If not, "il faut commencer par l'ECORCHER!"
As I will do with you if you do not buy a french-english dictionary, ha! ha!
|Oct-05-14|| ||tranquilsimplicity: <john barleycorn> It was well known by many Dragooneer GMs that Karpov was a Dragon-Slayer. Why Korchnoi decided to play the Dragon against a Dragon-Slayer can be boiled down to surprise. I suppose Korchnoi believed he would surprise Karpov; it didn't work. As a Dragoneer, I believe the Dragon is very good for White. Black only has excellent chances if White delays attacking or makes mistakes; then Black can capitalize in rapid, attacking and dazzling fashion.#|
|Oct-05-14|| ||john barleycorn: <tranquilsimplicity>|
Karpov's fame as dragon slayer with the majority of games after 1974:
Korchnoi won their first contest in the dragon. I think it was a training game which Karpov never accounted for in his own statistic against the dragon.
Then there is a story that Korchnoi abroad bought a book about the dragon and tried to hide it from his colleagues before the 74 game. (story by Geller? I am not sure and I cannot find the source for it). Dragon as a surprise for Karpov? definitely not.

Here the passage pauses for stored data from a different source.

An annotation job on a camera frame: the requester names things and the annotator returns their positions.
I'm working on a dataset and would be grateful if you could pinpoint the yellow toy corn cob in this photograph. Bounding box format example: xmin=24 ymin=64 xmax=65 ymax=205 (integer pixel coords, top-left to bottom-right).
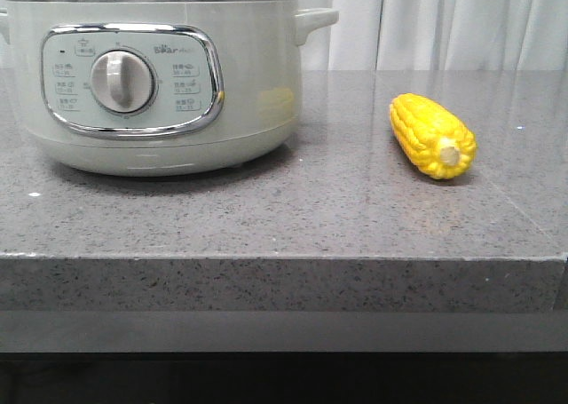
xmin=390 ymin=93 xmax=477 ymax=180

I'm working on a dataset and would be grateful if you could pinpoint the pale green electric cooking pot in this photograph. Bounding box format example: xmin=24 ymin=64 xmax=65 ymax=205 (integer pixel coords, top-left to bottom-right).
xmin=2 ymin=0 xmax=338 ymax=177

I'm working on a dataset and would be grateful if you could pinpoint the white pleated curtain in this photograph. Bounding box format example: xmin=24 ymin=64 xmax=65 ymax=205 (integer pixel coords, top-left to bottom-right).
xmin=298 ymin=0 xmax=567 ymax=71

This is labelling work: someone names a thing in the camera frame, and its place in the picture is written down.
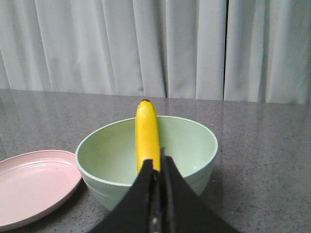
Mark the pink plate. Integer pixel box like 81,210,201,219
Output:
0,150,82,232

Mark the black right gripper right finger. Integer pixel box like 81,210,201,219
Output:
159,148,238,233

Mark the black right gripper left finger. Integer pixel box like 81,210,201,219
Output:
91,160,154,233

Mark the white curtain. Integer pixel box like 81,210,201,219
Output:
0,0,311,104

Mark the yellow banana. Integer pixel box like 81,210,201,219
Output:
135,100,160,172

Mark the green bowl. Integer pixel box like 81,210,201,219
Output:
75,116,218,211

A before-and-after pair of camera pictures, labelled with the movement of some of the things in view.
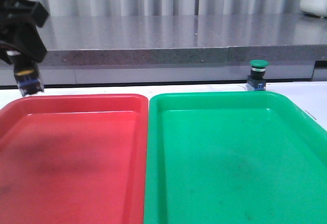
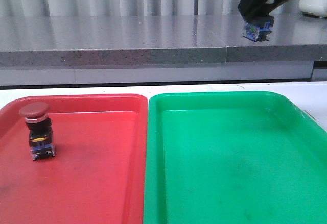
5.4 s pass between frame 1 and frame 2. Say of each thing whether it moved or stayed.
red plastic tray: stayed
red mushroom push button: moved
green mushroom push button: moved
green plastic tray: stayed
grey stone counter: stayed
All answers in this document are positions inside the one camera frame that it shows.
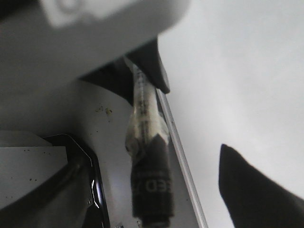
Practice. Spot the black whiteboard marker taped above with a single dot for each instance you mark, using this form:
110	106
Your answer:
147	142

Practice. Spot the white whiteboard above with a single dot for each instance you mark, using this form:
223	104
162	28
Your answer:
236	72

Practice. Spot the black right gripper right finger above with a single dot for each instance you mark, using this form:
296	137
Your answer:
253	200

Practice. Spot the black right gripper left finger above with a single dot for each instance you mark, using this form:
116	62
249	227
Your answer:
147	58

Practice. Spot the white marker holder stand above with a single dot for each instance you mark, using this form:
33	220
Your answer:
62	71

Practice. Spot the black glossy base plate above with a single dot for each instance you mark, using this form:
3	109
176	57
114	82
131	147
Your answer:
72	198

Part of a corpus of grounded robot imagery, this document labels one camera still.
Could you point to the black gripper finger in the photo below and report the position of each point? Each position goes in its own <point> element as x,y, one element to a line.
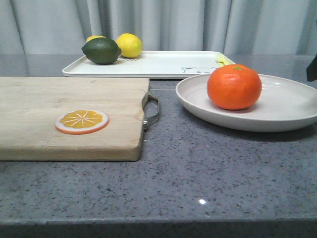
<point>311,70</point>

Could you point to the beige round plate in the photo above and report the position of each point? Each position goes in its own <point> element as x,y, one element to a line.
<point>284,105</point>

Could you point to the orange mandarin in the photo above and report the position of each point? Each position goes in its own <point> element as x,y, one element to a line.
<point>234,87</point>

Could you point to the white bear print tray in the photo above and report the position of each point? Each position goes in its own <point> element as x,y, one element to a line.
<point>149,64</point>

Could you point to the grey curtain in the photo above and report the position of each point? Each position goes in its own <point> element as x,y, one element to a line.
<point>253,27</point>

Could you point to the yellow plastic fork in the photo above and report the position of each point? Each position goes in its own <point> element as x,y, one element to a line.
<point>222,60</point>

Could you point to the yellow lemon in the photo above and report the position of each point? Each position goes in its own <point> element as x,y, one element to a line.
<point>131,46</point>
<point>94,37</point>

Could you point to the dark green lime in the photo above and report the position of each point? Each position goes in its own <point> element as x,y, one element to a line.
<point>101,50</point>

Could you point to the orange slice toy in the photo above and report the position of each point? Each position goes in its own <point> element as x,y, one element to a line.
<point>83,121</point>

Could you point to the wooden cutting board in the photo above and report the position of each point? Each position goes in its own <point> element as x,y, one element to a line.
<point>29,107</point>

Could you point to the metal cutting board handle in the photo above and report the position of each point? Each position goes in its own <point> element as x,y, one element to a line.
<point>151,109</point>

|Oct-05-14|| ||perfidious: <ozmikey: I wonder if there's any verification of the "analysed out to mate" claim that's often made vis-a-vis this game. The only even roughly contemporary statement of that kind I remember reading was from Leonid Shamkovich, who commented that it was hypocritical of Karpov to include this game in his own collection of best games, given that the ENTIRE game had been home analysis by Furman. But that's just a claim by one person; has it been stated elsewhere?>|
Till now, had never read or heard of such a claim being made by Shamkovich or in any way pertaining to Geller's preparation. Who knows, really? Such a statement would be the ancestor of all the panning of Anand in these pages, which has taken place since his well-known win vs Aronian.

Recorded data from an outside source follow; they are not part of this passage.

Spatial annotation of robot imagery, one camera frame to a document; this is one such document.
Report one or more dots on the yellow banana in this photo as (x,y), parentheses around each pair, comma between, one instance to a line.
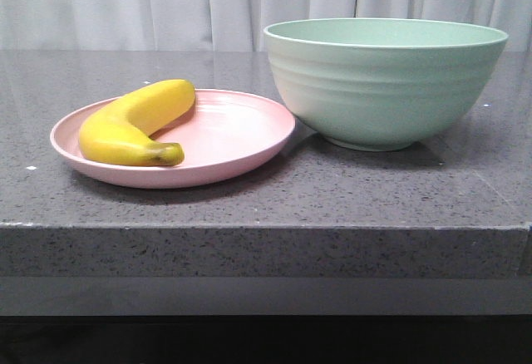
(119,133)

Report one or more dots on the pink plate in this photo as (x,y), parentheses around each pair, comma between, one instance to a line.
(226,134)

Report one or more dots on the green bowl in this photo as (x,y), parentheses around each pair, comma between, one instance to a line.
(380,84)

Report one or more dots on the white curtain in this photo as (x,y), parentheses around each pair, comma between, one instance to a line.
(222,25)

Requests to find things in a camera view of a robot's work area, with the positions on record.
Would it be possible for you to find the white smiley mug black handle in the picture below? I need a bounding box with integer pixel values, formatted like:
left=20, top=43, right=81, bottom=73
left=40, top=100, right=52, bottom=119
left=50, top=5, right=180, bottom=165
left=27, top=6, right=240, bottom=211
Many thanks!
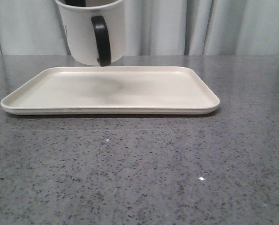
left=56, top=0, right=125, bottom=67

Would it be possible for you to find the cream rectangular plastic tray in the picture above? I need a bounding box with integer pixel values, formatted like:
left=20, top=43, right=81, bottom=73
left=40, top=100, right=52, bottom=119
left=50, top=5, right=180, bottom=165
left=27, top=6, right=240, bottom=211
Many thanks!
left=0, top=66, right=220, bottom=115

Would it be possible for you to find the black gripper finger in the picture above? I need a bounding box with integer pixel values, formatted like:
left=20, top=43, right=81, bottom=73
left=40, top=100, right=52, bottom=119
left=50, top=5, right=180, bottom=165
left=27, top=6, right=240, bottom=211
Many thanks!
left=65, top=0, right=86, bottom=6

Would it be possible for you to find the grey pleated curtain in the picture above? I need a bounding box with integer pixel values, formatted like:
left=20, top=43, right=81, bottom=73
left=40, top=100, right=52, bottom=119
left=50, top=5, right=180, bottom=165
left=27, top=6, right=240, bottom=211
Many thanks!
left=0, top=0, right=279, bottom=56

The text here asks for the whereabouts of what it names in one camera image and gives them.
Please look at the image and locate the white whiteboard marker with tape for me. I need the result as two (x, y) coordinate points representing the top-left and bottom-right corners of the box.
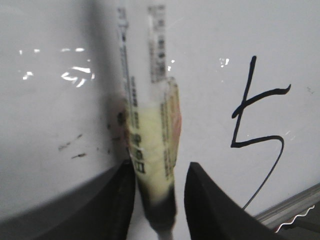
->
(115, 0), (181, 240)

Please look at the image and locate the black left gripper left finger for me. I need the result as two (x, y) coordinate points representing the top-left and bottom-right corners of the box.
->
(0, 160), (136, 240)

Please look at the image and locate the grey aluminium whiteboard frame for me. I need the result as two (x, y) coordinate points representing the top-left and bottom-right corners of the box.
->
(254, 183), (320, 232)

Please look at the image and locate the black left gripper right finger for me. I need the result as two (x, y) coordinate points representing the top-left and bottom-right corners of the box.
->
(184, 162), (284, 240)

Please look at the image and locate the white whiteboard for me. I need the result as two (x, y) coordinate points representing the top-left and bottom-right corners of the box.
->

As to <tranquilsimplicity: <john barleycorn> It was well known by many Dragooneer GMs that Karpov was a Dragon-Slayer.>: Karpov had only faced the Dragon five times entering this game, winning four, the first of which was played before he was even a titled player, thus hardly the stuff of which Fischer's early reputation was founded in that regard following his smashing victory against Larsen at Portoroz.
|Oct-05-14|| ||tamar: The earlier game Karpov vs Korchnoi, 1971 may have given Korchnoi the impression Karpov was not up on current theory.|
He hardly would discuss the game afterwards, saying it was not a real game, but a result of preparation.

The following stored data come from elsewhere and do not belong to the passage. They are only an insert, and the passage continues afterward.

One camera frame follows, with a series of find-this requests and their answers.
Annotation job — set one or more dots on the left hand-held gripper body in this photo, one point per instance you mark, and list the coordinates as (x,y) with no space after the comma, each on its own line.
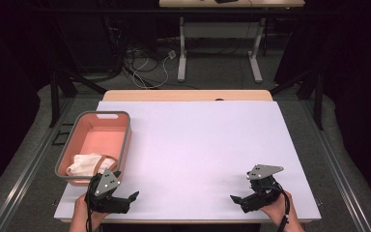
(109,203)

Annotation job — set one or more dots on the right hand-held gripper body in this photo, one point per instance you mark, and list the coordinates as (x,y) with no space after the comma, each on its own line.
(264,193)

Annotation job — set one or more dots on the cream baby bodysuit brown trim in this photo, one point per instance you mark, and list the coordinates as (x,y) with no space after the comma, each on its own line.
(83,164)

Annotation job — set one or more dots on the pink plastic basket grey rim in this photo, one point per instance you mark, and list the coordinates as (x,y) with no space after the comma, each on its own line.
(103,138)

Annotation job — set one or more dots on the person's right hand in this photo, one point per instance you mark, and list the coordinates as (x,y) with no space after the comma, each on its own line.
(280,212)

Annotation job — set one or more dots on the person's left hand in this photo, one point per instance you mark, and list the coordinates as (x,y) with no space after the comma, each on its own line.
(82,214)

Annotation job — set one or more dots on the black metal stand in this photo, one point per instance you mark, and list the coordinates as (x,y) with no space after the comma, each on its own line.
(54,96)
(318,96)

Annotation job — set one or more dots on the light wooden table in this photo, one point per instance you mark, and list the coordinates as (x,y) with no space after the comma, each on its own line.
(186,95)

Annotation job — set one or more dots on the dark curtain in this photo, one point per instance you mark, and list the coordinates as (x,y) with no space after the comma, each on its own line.
(360,96)
(6,96)

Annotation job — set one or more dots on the white power adapter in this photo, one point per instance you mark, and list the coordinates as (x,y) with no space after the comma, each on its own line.
(172,54)

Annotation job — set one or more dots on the wooden desk white legs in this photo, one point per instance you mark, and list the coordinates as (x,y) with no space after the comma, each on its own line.
(270,3)

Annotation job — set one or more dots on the black device on desk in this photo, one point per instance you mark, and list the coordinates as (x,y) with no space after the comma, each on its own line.
(226,1)

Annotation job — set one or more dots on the grey metal floor rail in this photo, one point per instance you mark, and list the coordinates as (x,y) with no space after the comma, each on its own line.
(32,164)
(335,167)

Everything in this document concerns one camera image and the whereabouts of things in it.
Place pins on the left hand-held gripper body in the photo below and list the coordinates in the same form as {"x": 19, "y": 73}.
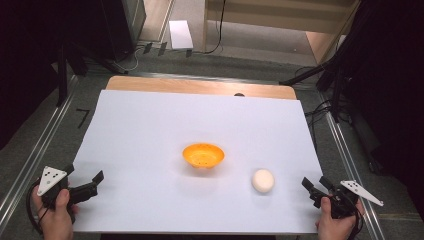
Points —
{"x": 53, "y": 186}

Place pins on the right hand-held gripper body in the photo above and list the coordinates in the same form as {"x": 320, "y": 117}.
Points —
{"x": 346, "y": 196}

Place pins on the person's left hand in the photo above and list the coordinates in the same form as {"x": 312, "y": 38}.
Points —
{"x": 56, "y": 216}

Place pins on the person's right hand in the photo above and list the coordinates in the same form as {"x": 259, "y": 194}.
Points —
{"x": 335, "y": 226}

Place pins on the white round bun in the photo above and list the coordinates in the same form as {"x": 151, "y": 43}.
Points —
{"x": 263, "y": 180}

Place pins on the black stand legs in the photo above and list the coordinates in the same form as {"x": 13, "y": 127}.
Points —
{"x": 62, "y": 76}

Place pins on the black tripod stand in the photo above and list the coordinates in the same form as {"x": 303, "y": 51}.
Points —
{"x": 333, "y": 83}

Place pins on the white table sheet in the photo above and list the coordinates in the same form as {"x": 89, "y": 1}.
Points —
{"x": 186, "y": 116}

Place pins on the orange perforated bowl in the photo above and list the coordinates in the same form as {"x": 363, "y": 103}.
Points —
{"x": 203, "y": 155}

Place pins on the small dark table knob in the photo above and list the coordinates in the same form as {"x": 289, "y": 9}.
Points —
{"x": 239, "y": 95}

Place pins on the wooden table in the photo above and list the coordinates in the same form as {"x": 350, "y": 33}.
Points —
{"x": 200, "y": 86}

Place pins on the black tape strip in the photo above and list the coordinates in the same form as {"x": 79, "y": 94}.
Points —
{"x": 147, "y": 48}
{"x": 162, "y": 49}

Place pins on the dark cabinet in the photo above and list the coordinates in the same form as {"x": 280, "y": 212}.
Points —
{"x": 123, "y": 26}

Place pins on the white flat box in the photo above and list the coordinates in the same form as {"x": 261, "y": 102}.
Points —
{"x": 180, "y": 34}

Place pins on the metal floor rail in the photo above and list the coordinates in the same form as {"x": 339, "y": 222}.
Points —
{"x": 36, "y": 150}
{"x": 200, "y": 77}
{"x": 350, "y": 160}

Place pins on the light wooden shelf frame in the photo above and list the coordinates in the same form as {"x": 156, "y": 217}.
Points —
{"x": 266, "y": 16}

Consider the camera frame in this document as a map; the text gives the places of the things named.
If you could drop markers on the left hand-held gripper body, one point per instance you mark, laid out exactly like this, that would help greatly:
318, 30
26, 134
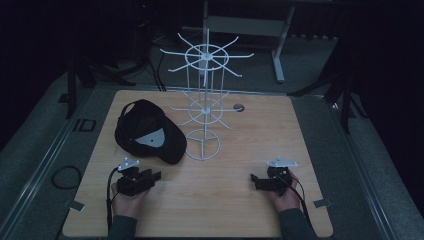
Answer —
132, 180

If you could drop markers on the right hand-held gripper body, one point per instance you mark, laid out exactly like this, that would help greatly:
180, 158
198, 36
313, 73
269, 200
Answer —
276, 178

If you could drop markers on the black baseball cap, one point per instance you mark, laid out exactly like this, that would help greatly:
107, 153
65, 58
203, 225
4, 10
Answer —
149, 132

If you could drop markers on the person's left hand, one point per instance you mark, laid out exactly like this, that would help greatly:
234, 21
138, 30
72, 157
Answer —
128, 202

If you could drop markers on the person's right hand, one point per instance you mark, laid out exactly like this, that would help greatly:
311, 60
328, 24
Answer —
286, 199

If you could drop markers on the grey tape strip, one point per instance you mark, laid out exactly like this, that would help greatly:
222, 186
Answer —
75, 205
322, 203

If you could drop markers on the black tripod stand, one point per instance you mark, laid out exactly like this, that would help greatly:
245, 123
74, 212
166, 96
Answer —
83, 76
340, 90

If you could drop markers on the white metal desk frame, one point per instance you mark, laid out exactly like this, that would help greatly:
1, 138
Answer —
248, 33

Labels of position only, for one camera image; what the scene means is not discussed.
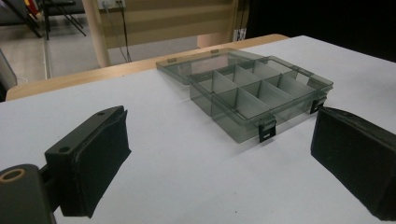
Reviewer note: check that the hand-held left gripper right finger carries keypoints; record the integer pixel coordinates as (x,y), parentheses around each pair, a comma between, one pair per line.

|Oct-05-14|| ||perfidious: Korchnoi had also essayed the Dragon in the second and fourth games of his 1971 match with Geller, the latter being his only loss of the match.|
|Oct-05-14|| ||tranquilsimplicity: <Perfidious> In all honesty I borrowed that 'Dragon-Slayer' term attributed to Karpov from GM Eduard Gufeld. It was Gufeld's opinion.|
<john barleycorn> As for the Dragon being surprise for Karpov, I was merely inciting responses which I have received. The Dragon is too well known to be a surprise for any GM or even a strong player.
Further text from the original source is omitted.